[Start of Attachment]

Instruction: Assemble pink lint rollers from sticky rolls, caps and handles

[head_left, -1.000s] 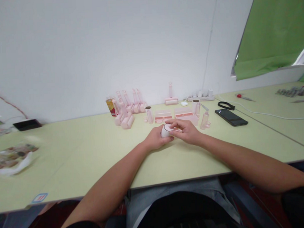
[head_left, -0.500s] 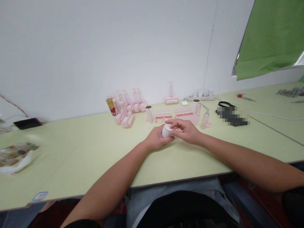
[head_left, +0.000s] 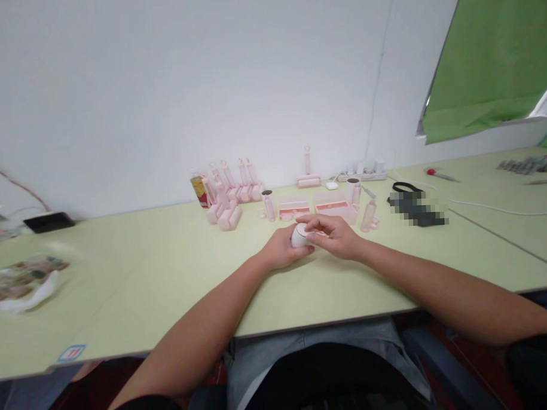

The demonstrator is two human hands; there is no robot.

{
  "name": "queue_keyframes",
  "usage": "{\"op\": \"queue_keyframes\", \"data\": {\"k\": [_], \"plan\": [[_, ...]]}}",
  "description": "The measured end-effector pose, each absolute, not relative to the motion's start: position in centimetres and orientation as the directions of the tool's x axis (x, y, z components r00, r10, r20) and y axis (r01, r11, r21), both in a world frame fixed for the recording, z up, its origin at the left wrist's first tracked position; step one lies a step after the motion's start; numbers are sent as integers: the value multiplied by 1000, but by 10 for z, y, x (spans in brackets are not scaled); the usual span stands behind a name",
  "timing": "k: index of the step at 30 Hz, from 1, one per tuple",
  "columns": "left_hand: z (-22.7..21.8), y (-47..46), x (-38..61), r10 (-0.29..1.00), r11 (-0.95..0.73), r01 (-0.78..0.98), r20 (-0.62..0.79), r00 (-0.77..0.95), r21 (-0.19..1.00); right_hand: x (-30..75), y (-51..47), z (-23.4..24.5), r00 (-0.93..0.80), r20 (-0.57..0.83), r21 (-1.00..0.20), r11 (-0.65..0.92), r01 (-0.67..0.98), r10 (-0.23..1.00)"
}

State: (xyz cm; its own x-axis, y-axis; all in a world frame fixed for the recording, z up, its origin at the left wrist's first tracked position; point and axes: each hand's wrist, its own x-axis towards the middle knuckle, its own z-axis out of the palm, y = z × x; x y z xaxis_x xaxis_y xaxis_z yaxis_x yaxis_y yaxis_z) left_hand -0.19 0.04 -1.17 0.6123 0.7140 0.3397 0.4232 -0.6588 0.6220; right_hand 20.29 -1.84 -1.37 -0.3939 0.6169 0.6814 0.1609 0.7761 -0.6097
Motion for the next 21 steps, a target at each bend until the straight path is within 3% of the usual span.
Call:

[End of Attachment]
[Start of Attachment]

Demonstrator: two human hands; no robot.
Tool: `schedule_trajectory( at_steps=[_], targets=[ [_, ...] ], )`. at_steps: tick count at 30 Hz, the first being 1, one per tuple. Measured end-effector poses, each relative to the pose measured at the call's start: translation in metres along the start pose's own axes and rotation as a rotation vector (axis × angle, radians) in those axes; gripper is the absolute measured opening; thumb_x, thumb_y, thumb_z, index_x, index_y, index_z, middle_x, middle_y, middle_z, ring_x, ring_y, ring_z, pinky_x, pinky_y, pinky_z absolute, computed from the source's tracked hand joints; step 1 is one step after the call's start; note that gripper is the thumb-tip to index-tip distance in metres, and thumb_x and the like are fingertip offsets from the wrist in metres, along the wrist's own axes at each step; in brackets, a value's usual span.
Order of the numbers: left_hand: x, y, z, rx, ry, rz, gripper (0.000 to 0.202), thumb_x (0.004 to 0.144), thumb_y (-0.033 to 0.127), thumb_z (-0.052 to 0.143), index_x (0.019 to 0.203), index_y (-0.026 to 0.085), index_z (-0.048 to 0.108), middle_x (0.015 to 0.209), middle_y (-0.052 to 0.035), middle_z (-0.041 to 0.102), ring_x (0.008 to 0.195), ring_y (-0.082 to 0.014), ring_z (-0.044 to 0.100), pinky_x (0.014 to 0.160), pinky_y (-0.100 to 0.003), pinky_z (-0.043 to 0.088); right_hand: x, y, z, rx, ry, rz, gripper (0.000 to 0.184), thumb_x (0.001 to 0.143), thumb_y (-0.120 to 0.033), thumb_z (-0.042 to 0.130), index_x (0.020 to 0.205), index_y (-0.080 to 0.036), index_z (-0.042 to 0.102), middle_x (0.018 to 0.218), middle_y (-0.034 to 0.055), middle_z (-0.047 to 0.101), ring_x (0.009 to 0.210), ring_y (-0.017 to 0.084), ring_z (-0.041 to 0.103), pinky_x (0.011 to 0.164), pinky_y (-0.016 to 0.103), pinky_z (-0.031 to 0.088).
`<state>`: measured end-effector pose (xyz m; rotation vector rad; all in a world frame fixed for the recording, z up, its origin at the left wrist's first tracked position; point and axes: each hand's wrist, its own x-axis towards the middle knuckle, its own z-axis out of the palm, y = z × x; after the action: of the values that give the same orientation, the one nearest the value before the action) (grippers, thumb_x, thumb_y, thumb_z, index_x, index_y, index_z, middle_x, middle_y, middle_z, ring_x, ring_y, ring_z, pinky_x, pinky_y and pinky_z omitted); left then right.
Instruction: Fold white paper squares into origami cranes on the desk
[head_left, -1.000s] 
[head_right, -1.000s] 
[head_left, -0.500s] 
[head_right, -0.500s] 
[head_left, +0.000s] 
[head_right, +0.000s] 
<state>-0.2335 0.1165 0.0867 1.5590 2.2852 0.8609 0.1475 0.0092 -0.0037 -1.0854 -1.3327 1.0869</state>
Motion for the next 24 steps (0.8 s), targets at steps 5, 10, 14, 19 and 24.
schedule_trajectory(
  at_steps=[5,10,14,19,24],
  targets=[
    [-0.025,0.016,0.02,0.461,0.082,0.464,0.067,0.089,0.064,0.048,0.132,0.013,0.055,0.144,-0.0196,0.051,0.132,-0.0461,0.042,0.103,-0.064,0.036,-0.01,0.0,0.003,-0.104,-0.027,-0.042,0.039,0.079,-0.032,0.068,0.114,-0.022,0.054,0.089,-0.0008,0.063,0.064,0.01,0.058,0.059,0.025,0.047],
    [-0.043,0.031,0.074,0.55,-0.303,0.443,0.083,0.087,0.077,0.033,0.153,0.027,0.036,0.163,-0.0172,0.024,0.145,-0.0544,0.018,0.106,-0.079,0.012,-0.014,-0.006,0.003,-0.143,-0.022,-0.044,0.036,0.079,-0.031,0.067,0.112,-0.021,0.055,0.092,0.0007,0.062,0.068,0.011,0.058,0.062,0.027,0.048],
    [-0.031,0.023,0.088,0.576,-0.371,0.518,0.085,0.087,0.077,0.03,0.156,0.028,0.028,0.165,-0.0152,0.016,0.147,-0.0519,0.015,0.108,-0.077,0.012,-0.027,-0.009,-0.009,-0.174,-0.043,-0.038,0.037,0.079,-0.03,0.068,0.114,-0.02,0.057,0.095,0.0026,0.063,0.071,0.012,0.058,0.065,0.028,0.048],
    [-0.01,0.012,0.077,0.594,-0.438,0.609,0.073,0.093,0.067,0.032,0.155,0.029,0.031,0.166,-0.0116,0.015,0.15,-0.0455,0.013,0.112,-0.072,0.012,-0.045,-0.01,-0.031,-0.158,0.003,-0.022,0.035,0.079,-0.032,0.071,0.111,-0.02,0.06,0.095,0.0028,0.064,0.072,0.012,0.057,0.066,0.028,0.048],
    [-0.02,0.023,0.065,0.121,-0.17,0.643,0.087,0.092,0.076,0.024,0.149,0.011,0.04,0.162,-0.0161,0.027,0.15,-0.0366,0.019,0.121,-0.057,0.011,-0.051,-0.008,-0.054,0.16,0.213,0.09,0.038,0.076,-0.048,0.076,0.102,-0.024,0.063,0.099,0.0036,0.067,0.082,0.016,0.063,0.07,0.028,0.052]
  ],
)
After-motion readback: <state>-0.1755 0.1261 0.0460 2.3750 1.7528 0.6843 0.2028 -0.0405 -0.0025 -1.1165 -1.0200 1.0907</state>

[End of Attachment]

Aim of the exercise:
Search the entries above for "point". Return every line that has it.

Response:
State: (xyz cm; its own x-axis, y-axis; all in a world frame fixed for the recording, z up, its origin at the left wrist's first tracked position; point and axes: each hand's wrist, its own x-axis towards the middle knuckle, its own z-axis out of the palm, y = z × x; x y z xaxis_x xaxis_y xaxis_z yaxis_x yaxis_y yaxis_z) left_hand -0.19 0.04 -1.17 0.6123 0.7140 0.3397 0.4232 -0.6588 0.6220; right_hand 20.29 -1.84 -1.37 -0.3939 0.6169 0.6814 0.1609 0.7761 -0.6097
`<state>`: measured end-effector pose (xyz m; rotation vector rad; all in a world frame fixed for the recording, z up, its origin at the left wrist's first tracked position; point and axes: each hand's wrist, its own x-axis towards the middle knuckle, its own z-axis out of the palm, y = z × x; after the action: of the values that give the same orientation, the one nearest the value before the action) (grippers, thumb_x, thumb_y, thumb_z, index_x, index_y, index_z, middle_x, middle_y, middle_z, ring_x, ring_y, ring_z, pinky_x, pinky_y and pinky_z omitted); left then right.

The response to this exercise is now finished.